→ **Activity**:
Gather the lines below that include the string "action", copying each in full.

=== Input records ===

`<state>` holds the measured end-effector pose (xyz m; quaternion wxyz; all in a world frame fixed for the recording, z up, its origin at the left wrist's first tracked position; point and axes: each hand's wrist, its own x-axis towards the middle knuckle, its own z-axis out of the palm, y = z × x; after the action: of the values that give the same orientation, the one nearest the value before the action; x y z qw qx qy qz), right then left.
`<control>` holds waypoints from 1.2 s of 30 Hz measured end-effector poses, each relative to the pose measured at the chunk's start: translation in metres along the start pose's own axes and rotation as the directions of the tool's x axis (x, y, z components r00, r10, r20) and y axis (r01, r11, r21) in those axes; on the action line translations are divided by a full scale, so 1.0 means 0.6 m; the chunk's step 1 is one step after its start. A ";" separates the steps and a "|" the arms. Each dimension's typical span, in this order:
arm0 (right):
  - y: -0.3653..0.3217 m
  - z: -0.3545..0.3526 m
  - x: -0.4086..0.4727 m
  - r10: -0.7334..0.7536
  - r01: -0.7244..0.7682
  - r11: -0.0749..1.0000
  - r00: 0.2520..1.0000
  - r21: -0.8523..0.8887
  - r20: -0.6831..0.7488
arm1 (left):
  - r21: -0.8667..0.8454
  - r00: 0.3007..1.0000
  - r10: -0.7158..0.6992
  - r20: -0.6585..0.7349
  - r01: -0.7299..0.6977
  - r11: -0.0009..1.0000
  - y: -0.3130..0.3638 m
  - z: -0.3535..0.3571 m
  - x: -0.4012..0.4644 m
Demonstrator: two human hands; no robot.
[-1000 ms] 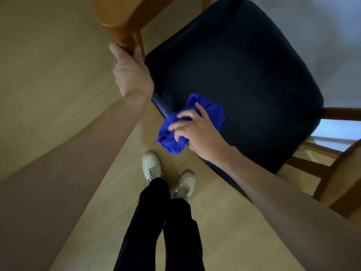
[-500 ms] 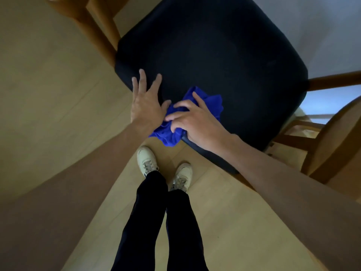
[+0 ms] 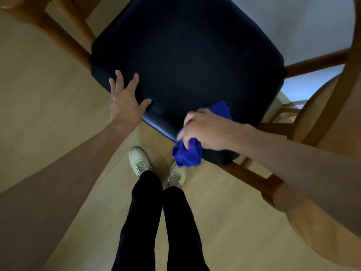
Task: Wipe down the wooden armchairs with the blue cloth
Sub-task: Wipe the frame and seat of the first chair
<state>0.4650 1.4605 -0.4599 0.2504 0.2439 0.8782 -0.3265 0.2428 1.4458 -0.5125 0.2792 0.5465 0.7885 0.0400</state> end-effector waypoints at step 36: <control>-0.112 0.152 0.046 0.982 -0.316 -0.045 -0.186 0.948 -0.015 | 0.338 0.816 0.537 0.213 -0.577 0.744 0.037 0.050 -0.064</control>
<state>0.4301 1.3594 -0.5062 -0.1538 0.9139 0.2996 -0.2264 0.2853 1.4134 -0.5147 0.1806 0.8022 0.5656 -0.0631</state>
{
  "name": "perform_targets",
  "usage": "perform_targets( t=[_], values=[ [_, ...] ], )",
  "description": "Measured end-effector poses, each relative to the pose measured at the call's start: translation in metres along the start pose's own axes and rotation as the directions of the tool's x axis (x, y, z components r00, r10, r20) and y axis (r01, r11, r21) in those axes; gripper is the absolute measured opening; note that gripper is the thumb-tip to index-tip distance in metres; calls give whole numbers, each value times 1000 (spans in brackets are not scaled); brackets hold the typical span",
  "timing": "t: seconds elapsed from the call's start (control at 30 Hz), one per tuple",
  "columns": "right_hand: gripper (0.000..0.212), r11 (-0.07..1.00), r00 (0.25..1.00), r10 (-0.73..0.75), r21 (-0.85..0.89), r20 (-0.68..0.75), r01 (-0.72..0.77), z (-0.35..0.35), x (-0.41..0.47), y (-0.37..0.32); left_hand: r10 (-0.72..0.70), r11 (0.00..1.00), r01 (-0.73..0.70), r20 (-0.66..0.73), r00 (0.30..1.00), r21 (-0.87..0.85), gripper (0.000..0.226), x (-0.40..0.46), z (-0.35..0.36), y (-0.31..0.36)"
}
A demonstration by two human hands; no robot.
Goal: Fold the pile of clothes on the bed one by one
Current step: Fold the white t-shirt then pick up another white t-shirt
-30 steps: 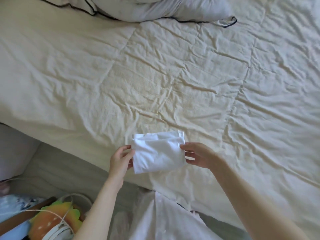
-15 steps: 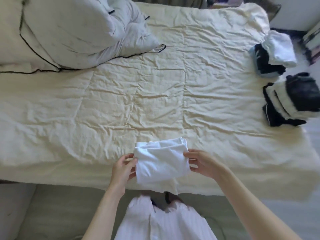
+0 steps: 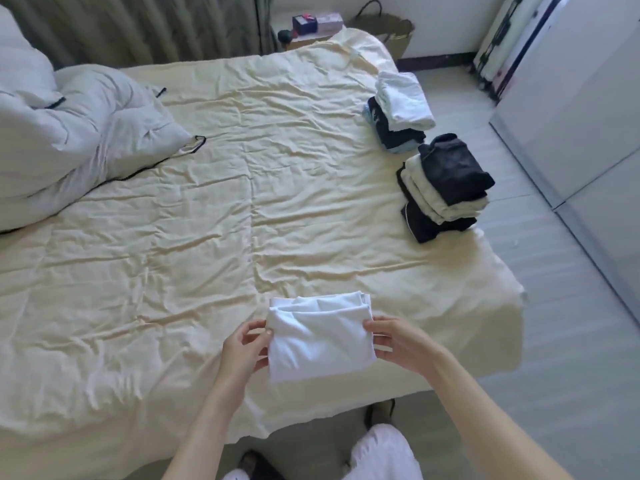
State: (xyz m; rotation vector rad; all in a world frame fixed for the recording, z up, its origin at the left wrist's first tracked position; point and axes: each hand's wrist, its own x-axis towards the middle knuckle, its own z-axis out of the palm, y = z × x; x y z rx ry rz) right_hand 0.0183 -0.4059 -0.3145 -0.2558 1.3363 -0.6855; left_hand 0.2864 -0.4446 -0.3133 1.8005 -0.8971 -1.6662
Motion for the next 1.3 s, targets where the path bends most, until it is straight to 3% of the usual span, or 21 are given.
perform_targets(
  t=[0.23,0.4,0.57,0.77,0.97,1.03,1.1,1.17,1.23,1.3],
  values=[
    [14,998,996,49,40,-72,-46,-152,2,-56,-7,993,0,55,998,121,10,34,175,34],
    [22,981,987,37,196,-154,-7,-224,6,-101,138,924,-190,175,975,332,10,75,277,102],
    [20,921,981,-68,365,-183,132,-254,33,-154,321,727,-417,267,909,546,7,137,359,198],
    [15,713,955,-170,639,-242,289,-267,84,-230,525,453,-651,408,747,609,16,212,457,300],
    [9,569,952,-71,772,-298,284,-286,133,-270,629,258,-748,482,610,611,23,270,529,324],
    [9,485,958,-17,836,-286,258,-291,147,-273,563,208,-737,537,628,643,36,287,541,308],
    [9,468,957,27,850,-288,242,-293,161,-275,332,167,-713,642,691,681,47,298,543,280],
    [11,514,949,63,825,-308,234,-295,171,-274,107,41,-726,719,687,687,49,303,540,250],
    [13,575,942,57,782,-331,240,-299,174,-271,52,-73,-761,764,643,645,48,303,535,227],
    [10,665,920,70,705,-386,246,-303,170,-265,84,-70,-760,763,641,646,50,304,531,212]
  ],
)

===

→ **Result for this exercise**:
`<state>` holds the measured end-effector pose (xyz m; quaternion wxyz; all in a world frame fixed for the recording, z up, its origin at the left wrist's first tracked position; point and axes: each hand's wrist, its own x-axis towards the middle knuckle, its own z-axis out of the palm, y = z × x; after the action: of the values that give the same orientation, the one nearest the value before the action; x y z qw qx qy qz), right then left.
`<control>` holds waypoints from 1.2 s of 30 Hz measured end-effector poses, each relative to the pose measured at the chunk's start: translation in metres along the start pose's own axes and rotation as the directions of the tool's x axis (x, y, z components r00, r10, r20) and y axis (r01, r11, r21) in those axes; on the action line translations are divided by a full scale, so 1.0 means 0.6 m; the chunk's step 1 is one step after its start. A ";" separates the steps and a "|" the arms. Each dimension's typical span, in this order:

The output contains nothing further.